Re: [Cfrg] RG Last Call on draft-irtf-cfrg-gcmsiv-06

Watson Ladd <watsonbladd@gmail.com> Mon, 18 September 2017 19:35 UTC

MIME-Version: 1.0
In-Reply-To: <71d10985-4c46-4a7c-e634-76a822102a61@openssl.org>
References: <EA4347BF-D26F-4303-9A8D-E7B28986DE56@isode.com> <71d10985-4c46-4a7c-e634-76a822102a61@openssl.org>
From: Watson Ladd <watsonbladd@gmail.com>
Date: Mon, 18 Sep 2017 12:35:19 -0700
Message-ID: <CACsn0cnSq9nJpdjpDQ-HpHX7i6W-0=JkCOB-WenBRoMSKO9ypA@mail.gmail.com>
To: Andy Polyakov <appro@openssl.org>
Cc: "cfrg@irtf.org" <cfrg@irtf.org>
Content-Type: text/plain; charset="UTF-8"
Archived-At: <https://mailarchive.ietf.org/arch/msg/cfrg/x0kXFGt8iTk1Ys028pLAjFFWHtY>
Subject: Re: [Cfrg] RG Last Call on draft-irtf-cfrg-gcmsiv-06
Precedence: list

On Mon, Sep 18, 2017 at 10:51 AM, Andy Polyakov <appro@openssl.org> wrote:
> Hi,
>
> I apologize for chiming in so late, but I wasn't aware of this endeavour
> till very recently.

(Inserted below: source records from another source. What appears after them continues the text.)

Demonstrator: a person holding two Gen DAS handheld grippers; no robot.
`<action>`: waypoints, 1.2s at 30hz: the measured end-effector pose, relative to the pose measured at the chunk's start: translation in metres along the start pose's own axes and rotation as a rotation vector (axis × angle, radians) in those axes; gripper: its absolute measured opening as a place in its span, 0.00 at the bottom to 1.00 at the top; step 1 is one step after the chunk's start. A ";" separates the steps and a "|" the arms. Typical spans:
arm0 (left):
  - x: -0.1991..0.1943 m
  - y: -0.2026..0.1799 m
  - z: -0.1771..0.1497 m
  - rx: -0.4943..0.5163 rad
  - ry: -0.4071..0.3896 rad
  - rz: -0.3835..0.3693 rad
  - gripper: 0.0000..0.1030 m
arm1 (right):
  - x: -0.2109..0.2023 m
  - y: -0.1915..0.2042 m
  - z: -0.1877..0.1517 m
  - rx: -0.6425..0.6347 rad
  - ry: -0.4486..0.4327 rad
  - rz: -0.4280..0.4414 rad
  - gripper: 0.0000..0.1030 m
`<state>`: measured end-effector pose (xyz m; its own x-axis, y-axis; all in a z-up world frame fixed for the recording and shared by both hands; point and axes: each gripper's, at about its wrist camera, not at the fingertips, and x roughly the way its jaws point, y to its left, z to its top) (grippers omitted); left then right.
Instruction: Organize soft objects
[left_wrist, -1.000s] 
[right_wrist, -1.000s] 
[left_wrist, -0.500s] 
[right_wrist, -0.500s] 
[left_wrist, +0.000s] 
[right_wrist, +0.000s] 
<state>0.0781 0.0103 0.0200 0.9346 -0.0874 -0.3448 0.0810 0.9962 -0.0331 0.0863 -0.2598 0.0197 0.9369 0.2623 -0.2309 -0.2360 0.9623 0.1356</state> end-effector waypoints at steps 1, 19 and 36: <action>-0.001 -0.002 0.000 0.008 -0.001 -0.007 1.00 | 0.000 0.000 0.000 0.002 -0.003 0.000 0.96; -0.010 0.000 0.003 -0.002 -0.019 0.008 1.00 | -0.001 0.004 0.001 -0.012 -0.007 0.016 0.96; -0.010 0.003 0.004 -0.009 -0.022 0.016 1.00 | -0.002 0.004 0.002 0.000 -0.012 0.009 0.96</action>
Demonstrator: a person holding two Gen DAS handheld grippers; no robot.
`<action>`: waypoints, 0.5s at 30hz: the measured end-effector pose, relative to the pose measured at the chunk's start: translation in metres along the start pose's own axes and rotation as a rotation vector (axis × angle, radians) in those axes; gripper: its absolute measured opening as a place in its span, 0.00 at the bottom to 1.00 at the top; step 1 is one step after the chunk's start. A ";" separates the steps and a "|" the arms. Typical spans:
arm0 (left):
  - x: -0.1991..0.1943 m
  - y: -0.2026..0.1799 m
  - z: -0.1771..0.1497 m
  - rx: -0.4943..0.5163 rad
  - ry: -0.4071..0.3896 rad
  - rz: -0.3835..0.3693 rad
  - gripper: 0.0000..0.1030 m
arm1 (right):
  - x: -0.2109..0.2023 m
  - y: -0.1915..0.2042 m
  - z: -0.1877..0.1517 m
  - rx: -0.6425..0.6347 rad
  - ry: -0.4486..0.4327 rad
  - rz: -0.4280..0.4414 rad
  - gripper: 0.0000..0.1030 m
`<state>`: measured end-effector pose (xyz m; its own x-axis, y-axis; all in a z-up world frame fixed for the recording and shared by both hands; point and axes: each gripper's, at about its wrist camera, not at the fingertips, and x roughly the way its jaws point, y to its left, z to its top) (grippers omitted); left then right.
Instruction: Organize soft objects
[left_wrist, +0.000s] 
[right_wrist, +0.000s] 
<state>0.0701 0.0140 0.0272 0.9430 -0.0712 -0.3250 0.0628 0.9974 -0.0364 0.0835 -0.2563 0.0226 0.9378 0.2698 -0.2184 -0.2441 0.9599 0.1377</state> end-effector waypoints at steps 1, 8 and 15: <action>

The question I find myself struggling with is that I
> can't find introduction of new primitives justified, at least not in
> this context. I did my best sieving through
> https://mailarchive.ietf.org/arch/search/?q=gcmsiv) to locate relevant
> prior comments, so even with those in mind. One of arguments was that
> POLYVAL gets bit order right in comparison to GHASH. Well, comparing the
> two is actually boils down to one question: what is it you choose to
> bit-flip, input or polynomial? [Do note "bit-flip", not "byte-flip".]
> What I'm trying to say is that we have to recognize that POLYVAL is
> simply formulated in terms of GHASH polynomial in reverse bit order. On
> the other hand on more practical level, i.e. from software
> implementation viewpoint, answer to the question is self-obvious, it's
> more efficient to bit-flip single polynomial than each fragment of the
> input. This last thing effectively means that sensible GHASH
> implementation would actually use reverse-bit polynomial (and at least
> OpenSSL implementations all do). This in turn means that the only
> essential difference between GHASH and POLYVAL is byte order. Now, it
> was argued that little-endian byte order gives performance edge [on
> platform of popular choice]. But relevant question in the context is if
> the edge actually justifies introduction of new algorithm. It was
> asserted that it provides 20% improvement and it was attributed to the
> fact that PCLMULQDQ-based GHASH implementations use vector byte swap
> instructions, *one* per block. But we have to recognize that said
> improvement coefficient is actually specific to Skylake. For example on
> Haswell we'll observe ... 0% improvement, on Broadwell - 6%, on Ryzen -
> 3%. Let's even have a look at absolute cycles per processed byte values
> for GHASH:

It's important to not conflate the following 3 distinct things:
- The maximum performance attainable by the best implementation on
each microarchitecture
- The maximum performance attainable by a single implementation on
each microarchitecture
- The maximum performance attainable by the best implementation for a
single implementation strategy on each microarchitecture

It's also important not to conflate the following 4 things:
- The arrangement of limbs in a bignum
- The internal arrangement of bits in a limb
- The arrangement of bits in a byte
- Reduction strategy

I don't get a clear impression from your email what implementations
you used or what strategies and representation.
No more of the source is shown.